Se atacaron entre ellos, en los 5 últimos kilómetros, sobre todo el danés que parecía confiar menos en su punta de velocidad. Se enredaron en disquisiciones sobre la fortaleza de uno y otro y al final solo el danés pudo pisar el podio en una tercera plaza que nunca le sabrá peor que ésta de Amstel.

La ventaja que la pareja poseía y la manera en la que la mantuvieron hasta casi acariciar la pancarta de meta casi siempre, en un ciclismo cada vez más matemático y con escasas opciones para la improvisación, suele ser sinónimo de triunfo. Esta vez les salió cruz y probaron el amargo sabor de la hiel de la derrota.

Nadie fue capaz de evaluar con precisión que el ataque que lanzó a la desesperada a falta de 7 kilómetros el ciclista más global en todas y cada una de las especialidades de este deporte, en Berg en Terblijt cierra su periplo de ruta y se pasa a la bicicleta de montaña para poder acudir a los próximos Juegos Olímpicos, que a la desesperada y con el esprint casi lanzado todavía tuvo fuerzas suficientes para arrancar y batir al grupo de unidades.

De los diez españoles que tomaron la salida el primero en cruzar la línea de llegada fue Alejandro Valverde, Movistar, aunque en ningún momento ninguno de ellos estuvo en los momentos decisivos en cabeza y con opciones de pelear por un triunfo que después de 54 ediciones todavía no ha logrado ningún hispano.

Tras diferentes intentos en los primeros kilómetros de la carrera, finalmente terminó formándose un grupo en cabeza de once unidades, al que el pelotón fue dejando hacer y al que permitió alcanzar una ventaja máxima por encima de los ocho minutos.

El grupo se mantuvo al frente de la carrera hasta a falta de 40 kilómetros y también pasó en cabeza la cima del Vaalserberg, el punto más alto en los Países Bajos y también el techo de la Amstel Gold Race.

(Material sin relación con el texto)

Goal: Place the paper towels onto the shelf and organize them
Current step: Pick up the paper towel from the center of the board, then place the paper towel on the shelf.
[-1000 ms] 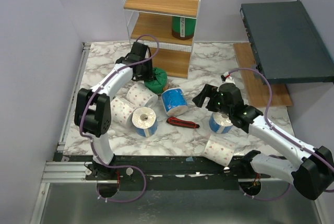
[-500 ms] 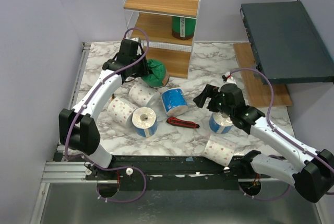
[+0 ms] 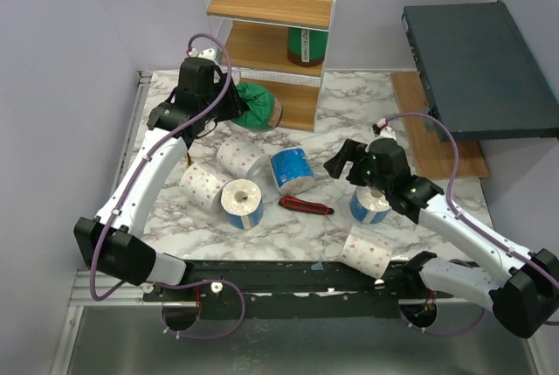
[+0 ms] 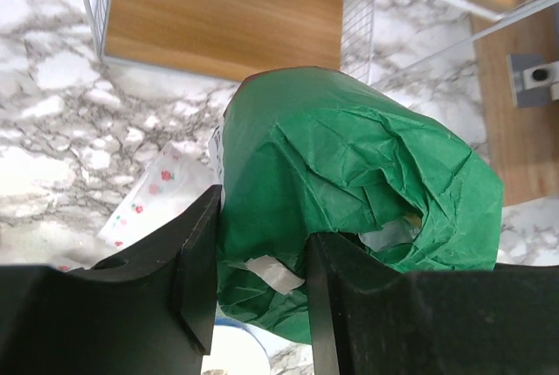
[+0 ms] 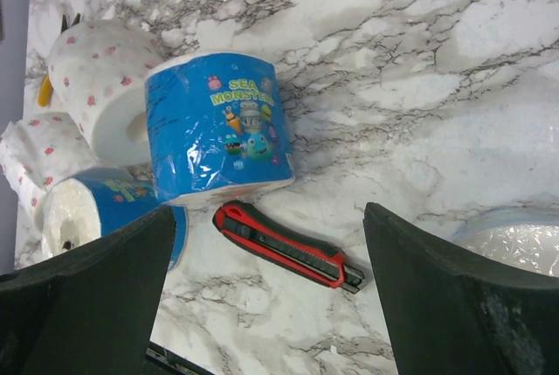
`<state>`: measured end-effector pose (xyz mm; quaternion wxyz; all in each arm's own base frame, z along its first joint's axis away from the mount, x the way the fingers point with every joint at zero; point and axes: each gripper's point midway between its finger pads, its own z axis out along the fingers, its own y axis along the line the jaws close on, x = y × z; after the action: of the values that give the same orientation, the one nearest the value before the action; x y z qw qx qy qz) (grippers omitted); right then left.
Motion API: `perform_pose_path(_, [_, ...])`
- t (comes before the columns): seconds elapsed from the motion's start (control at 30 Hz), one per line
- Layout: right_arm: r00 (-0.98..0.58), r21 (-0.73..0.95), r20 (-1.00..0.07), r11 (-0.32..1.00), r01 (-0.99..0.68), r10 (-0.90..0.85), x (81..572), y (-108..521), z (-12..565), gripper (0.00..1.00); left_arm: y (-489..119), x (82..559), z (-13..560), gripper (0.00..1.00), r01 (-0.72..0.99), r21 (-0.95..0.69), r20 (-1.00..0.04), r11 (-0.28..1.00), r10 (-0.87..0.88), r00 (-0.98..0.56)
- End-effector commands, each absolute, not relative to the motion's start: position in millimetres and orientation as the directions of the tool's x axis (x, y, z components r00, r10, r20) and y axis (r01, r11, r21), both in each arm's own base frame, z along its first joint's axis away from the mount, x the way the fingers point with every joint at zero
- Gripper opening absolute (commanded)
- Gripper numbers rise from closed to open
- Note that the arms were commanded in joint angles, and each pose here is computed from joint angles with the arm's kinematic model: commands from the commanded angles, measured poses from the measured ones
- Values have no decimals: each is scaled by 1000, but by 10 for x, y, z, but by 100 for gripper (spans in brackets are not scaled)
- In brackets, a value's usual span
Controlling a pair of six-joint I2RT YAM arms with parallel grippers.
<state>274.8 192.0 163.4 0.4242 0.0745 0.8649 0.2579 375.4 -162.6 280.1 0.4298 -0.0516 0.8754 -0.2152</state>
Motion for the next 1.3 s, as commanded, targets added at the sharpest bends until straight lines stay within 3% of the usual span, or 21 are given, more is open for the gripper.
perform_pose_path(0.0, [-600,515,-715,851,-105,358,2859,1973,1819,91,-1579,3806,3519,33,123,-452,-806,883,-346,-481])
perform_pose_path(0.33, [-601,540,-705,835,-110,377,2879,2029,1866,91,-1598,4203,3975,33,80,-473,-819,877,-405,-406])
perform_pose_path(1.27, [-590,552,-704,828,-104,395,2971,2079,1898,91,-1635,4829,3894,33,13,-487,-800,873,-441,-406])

Ahí, con casi 140 kilómetros acumulados en las piernas, fue donde el pelotón empezó a acelerar su ritmo para recortar diferencias con los fugados, que después de un buen puñado de kilómetros por encima de los siete minutos bajó hasta los 6:30, pero también para endurecer la parte final de la carrera.

El golpe de gracia lo intentó Van der Poel a 43 kilómetros de la llegada en la ascensión a la vigésima octava de las treinta y cinco que conformaban el recorrido, con rampas de hasta el 10 por ciento.

La próxima semana el tríptico de las Ardenas tendrá continuidad en tierras belgas, el miércoles en la Flecha Valona, y el domingo en la Lieja-Bastoña-Lieja.